Lifeforce

Directed by Tobe Hooper, 1985, 116 minutes (International Cut)

Colonel Carlsen (Steve Railsback) and his crew encounter a derelict alien spacecraft in the coma of Halley’s Comet. They retrieve some dormant, humanoid aliens from the vessel. When one of the aliens is brought back to earth it escapes and unleashes a vampiric plague.

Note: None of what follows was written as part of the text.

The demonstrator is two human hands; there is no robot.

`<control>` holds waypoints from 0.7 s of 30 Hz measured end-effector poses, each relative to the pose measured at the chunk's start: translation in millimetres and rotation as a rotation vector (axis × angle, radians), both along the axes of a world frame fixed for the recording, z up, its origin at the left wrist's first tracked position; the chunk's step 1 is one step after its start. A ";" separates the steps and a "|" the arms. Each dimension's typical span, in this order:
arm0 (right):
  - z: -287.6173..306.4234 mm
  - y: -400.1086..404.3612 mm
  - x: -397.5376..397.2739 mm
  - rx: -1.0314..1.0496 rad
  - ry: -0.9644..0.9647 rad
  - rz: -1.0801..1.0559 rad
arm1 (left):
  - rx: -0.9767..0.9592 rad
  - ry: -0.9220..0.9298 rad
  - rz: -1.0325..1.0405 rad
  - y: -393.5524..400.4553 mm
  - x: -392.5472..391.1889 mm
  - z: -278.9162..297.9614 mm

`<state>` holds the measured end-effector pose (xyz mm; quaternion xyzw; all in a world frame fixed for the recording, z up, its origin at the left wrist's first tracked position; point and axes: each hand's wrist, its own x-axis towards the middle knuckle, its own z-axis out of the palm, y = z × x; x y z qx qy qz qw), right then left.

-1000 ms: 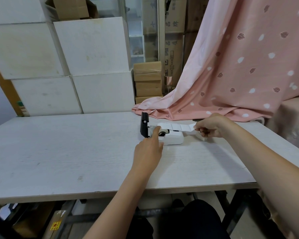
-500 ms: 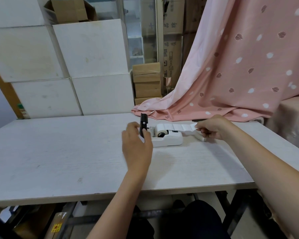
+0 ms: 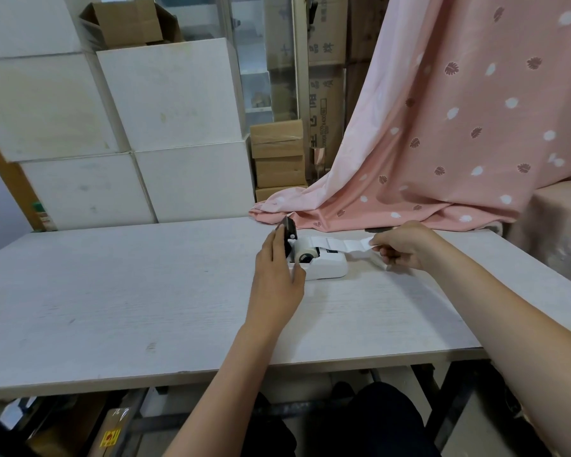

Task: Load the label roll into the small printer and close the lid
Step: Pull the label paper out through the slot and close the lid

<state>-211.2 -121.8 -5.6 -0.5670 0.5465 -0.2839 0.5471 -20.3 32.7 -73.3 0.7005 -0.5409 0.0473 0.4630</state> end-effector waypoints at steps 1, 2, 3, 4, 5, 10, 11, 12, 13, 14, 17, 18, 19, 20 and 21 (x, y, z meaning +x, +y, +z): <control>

I met my first love on Station Street, opposite the underground bus depot. I was a timid lover, a first-year student away from home for the first time, confined in dingy student halls and too scared to use the communal kitchen. When not in class I spent as much time as possible away from my digs and wandered the city to escape my neighbours, raucous alpha males doing what freshers do. For a socially inept small-town boy those cold city evenings were filled with an exhilarating sense of liberation. Memories of my walkabouts are always accompanied by the Waterboys’ anthem “The Whole of the Moon” which got so much airplay that autumn. In the eighties Birmingham had an embarrassment of cinemas. The Tivoli (now the Electric, which claims to be Britain’s oldest working cinema) may have been rather dowdy compared to the palatial Odeon and less hip than arthouse favourite the Triangle, but it suited me. I trysted there three, sometimes four times a week. Tickets were ridiculously cheap, so I wasn’t too choosy about what I saw. Although wilder delights were promised by the prawn cinema upstairs, I preferred the bigger screen which interspersed not-quite-new releases with notorious cult shockers.  The wilder the Tivoli became, the more I adored her.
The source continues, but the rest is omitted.